Mere power creep wouldn't be enough to be a half edition. If it were just power creep, we wouldn't be seeing it introduced as 5.5e(I refuse to use the 1 D&D gimmick). The changes have to be more sweeping than a book with some power creep in it.
 

Sure, but right now it's not looking like they will be. Granted it's very, VERY early in the playtest and a lot will change, so we certainly can't make anything close to a final call, but feats being part of the new backgrounds is a significant power boost over the 2014 versions. Any more and things leave that ballpark.
By that logic all Theros and Ravenloft characters are already "outside the ballpark", because the level 1 stuff they get is either:

A) ANY Feat including much more powerful ones than the L1 feats here.

or

B) An ability that's significantly more powerful than any of these L1 Feats and in some cases any Feat per se!

So you're saying Theros and Ravenloft characters are outside the ballpark, right?
 

Levistus's_Leviathan

5e Freelancer
Mere power creep wouldn't be enough to be a half edition. If it were just power creep, we wouldn't be seeing it introduced as 5.5e(I refuse to use the 1 D&D gimmick). The changes have to be more sweeping than a book with some power creep in it.
They're not calling it a half-edition. They're updating the core rulebooks for the double-anniversary of the game (both 5e and D&D as a whole).

There will be some power creep (feats at level 1, probably increased power of underwhelming classes) and slight revisions to rules. So long as the rules still work together, the games are compatible.
 

Bill Zebub

“It’s probably Matt Mercer’s fault.”
So you're saying Theros and Ravenloft characters are outside the ballpark, right?

In general I suspect any question of the form, “So you are saying [insert extrapolation that attempts to make the other argument look bad], right?” is not going to be productive.
 


Warpiglet-7

Cry havoc! And let slip the pigs of war!
One thing with getting a feat at 1st level, is that if they don't adjust class to all start at 1st level, I can at least get magic initiate to feel like an eldritch knight from the start.
Good take. I have taken magic initiate for this reason along with arcana skill. However, I usually lean into variant humans.

I really like that this makes a Gish more organic and natural from the get go.

I love nonhumans getting feats for this reason
 

FitzTheRuke

Legend
Sure, but right now it's not looking like they will be. Granted it's very, VERY early in the playtest and a lot will change, so we certainly can't make anything close to a final call, but feats being part of the new backgrounds is a significant power boost over the 2014 versions.
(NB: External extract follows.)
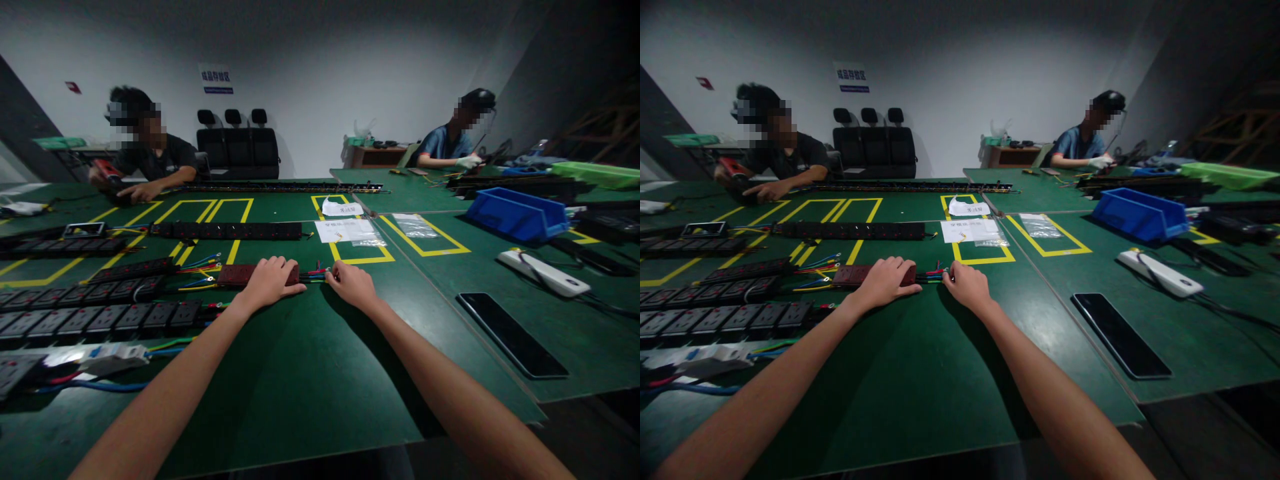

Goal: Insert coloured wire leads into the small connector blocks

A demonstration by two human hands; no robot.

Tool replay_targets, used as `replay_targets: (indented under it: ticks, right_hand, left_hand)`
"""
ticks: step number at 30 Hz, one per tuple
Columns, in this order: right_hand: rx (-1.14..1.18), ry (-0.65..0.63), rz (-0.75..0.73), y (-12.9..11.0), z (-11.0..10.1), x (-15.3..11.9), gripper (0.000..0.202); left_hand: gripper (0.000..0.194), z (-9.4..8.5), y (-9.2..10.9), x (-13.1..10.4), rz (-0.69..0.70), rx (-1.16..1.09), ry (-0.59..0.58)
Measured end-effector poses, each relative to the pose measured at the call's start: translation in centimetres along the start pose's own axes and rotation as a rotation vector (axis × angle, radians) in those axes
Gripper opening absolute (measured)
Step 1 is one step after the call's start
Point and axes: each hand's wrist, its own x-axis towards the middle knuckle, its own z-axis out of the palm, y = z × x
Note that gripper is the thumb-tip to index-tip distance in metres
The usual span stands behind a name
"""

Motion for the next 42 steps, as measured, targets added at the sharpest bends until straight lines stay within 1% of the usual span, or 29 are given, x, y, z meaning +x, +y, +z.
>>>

Any more and things leave that ballpark.
IDK, I've played with a "normal" 5e character and an "optimized" 5e character in the same party and the parity was a lot worse than I can foresee a "normal" 5e character and a "normal" 1D&D character being, whether you add a simple feat to the former or not. (The 5e character would be more OP, I expect, if you let the player add any O5e feat and they pick one of the "good" ones!)
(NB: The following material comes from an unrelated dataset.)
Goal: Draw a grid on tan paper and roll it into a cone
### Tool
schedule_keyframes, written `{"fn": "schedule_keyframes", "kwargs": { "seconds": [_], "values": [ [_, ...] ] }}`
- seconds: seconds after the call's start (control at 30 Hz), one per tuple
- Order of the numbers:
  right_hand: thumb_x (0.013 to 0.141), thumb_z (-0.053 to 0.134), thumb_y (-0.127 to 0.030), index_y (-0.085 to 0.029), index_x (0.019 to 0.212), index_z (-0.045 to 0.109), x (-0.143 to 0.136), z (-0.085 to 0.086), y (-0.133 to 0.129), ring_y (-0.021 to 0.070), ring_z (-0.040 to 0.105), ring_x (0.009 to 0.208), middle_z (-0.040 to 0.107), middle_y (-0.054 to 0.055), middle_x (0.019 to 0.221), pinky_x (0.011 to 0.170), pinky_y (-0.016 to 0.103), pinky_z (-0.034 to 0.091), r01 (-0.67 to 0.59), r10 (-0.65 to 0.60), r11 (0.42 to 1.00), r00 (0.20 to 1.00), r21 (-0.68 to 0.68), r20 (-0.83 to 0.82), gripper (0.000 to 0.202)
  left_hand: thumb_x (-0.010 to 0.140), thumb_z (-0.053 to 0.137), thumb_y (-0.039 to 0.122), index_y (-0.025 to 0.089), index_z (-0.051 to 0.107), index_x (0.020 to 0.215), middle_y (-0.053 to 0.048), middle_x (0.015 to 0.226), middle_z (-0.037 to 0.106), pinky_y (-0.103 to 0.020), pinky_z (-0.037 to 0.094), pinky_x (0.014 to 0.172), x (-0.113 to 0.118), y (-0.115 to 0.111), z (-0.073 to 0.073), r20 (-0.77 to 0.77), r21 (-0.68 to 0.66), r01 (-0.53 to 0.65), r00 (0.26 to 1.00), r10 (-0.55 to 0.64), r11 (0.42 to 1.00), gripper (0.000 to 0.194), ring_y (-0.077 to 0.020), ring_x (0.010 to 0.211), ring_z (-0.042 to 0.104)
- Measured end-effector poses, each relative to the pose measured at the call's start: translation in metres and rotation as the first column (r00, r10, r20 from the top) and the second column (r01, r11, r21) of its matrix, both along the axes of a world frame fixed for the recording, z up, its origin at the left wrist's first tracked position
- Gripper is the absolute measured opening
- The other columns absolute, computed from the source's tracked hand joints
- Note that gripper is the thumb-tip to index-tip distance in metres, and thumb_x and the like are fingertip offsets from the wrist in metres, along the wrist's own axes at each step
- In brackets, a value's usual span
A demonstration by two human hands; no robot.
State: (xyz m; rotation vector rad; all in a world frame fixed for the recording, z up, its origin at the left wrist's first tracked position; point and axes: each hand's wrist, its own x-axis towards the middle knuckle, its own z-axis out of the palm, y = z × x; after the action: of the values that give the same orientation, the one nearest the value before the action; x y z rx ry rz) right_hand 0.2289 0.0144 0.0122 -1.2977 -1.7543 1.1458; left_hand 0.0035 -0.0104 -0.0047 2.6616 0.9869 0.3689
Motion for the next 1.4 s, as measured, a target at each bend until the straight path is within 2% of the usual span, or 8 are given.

Or more to the point - Balance is simultaneously not that big an issue, and more of an issue than a partial edition-shift.

OTOH if a jacked-out "optimized" 1D&D character stomps on a jacked-out "optimized" O5e character... well, then I think we might have a problem with balance.

But just missing a feat on its own is probably not worth worrying about. (In particular when you can give them one if it seems a problem).
 


In general I suspect any question of the form, “So you are saying [insert extrapolation that attempts to make the other argument look bad], right?” is not going to be productive.
My point is semi-rhetorical. I'm illustrating that his argument that the L1 feats are almost "out of the ballpark" by themselves is obviously highly questionable, because my point is completely logical and on-beam. It's practically a 1:1 comparison - free L1 Feat to free L1 Feat, isn't it? It's not like I'm weaving in something wild.

If he doesn't respond, fine, anyone following the discussion can still see his point was not valid.